The DUAYAWUW motif may serve a significant role for the biological activity of ribosomal genes in P. tetraurelia. Thus, we hypothesized that the protein-coding sequence of ribosomal genes that do not contain the 3' UTR DUAYAWUW motif may tend to show lower levels of evolutionary constraints compared to motif-containing ribosomal genes.
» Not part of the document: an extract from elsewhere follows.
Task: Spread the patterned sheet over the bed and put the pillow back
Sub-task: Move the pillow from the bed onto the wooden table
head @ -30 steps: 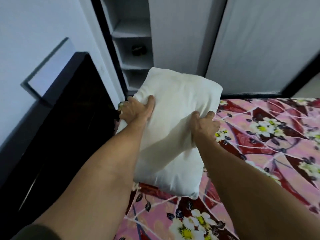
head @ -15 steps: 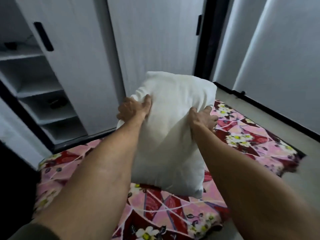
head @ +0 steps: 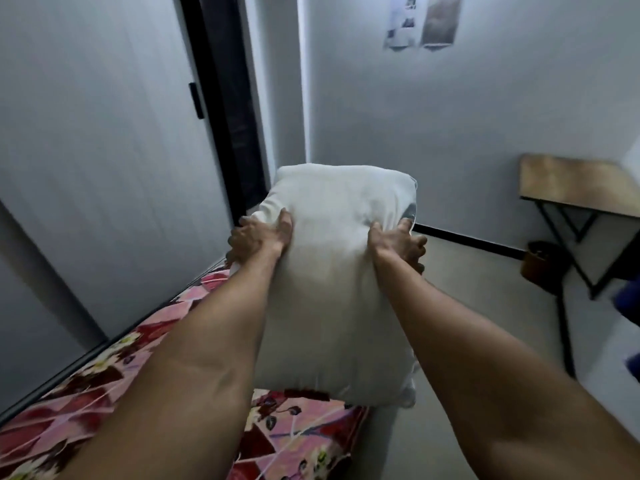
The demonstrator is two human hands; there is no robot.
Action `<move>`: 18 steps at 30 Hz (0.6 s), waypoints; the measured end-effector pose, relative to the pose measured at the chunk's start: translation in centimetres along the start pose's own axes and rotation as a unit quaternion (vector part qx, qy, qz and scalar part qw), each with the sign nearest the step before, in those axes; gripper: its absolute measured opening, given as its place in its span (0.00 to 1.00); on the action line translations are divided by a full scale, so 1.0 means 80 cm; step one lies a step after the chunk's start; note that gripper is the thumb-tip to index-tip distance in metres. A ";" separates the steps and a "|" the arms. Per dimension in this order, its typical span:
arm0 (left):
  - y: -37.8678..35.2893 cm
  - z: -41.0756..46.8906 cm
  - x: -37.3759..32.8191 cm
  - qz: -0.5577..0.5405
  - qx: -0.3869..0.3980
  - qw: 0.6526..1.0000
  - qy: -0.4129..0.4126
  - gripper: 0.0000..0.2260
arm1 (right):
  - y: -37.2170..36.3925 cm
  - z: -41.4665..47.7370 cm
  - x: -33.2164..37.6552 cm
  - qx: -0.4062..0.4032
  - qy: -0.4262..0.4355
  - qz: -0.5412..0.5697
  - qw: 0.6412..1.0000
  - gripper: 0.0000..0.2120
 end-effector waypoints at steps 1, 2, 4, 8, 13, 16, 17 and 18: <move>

We tested this hypothesis by taking advantage of the most recent whole genome duplications detected in P. tetraurelia. This duplication event is thought to have occurred in P. aurelia before the emergence of the 15 species--one of which is P. tetraurelia--that today belong to the P. aurelia complex [17,18]. We found that the Ka/Ks ratio is comparable between motif-free and motif-containing genes. However, synonymous sites, but not non-synonymous sites, appear to evolve more rapidly between paralogous genes where at least one of the two genes lacks the 3' UTR DUAYAWUW motif (t-test, P(1-tail) = 0.0075) (Figure (Figure2),2), and this faster sequence evolution extends to the 3' UTR sequences (U-test, P(1-tail) = 0.0365). We also observed that in paralogous genes containing DUAYAWUW, the motif sequence is highly conserved (i.e., the motif sequence is typically identical between paralogs) and that no correlation exists between motif diversity and Ks (data not shown). Also, motif-containing ribosomal genes appear to retain a larger number of paralogs and to be more highly expressed compared to genes that only contain the rarest motif variants or no motif at all (5.08 vs 4.00, M-W test, P(1-tail) = 0.0014; average ESTs number: 15.33 vs. 9.60, M-W test, P(1-tail) < 0.001). Finally, the set of ribosomal genes that do not have a paralog that derives from the recent polyploidization event (n = 28) is enriched with motif-free genes. Specifically, the latter set contains 11 (of 47) motif-free genes and only 17 (of 373) motif-containing genes (Fisher's Exact Test, P(1-tail) = 2.5 × 10-4).
The conserved mammalian 3' UTRs motifs described by Xie et al.  show a distinct bias in DNA strand location, being preferentially conserved in the coding strand. This observation, jointly with both the 8-base motif length and the high frequency of an adenine as the ending nucleotide, led these authors to hypothesize a regulation activity associated with miRNAs, a hypothesis subsequently confirmed by experiments for a number of these motifs.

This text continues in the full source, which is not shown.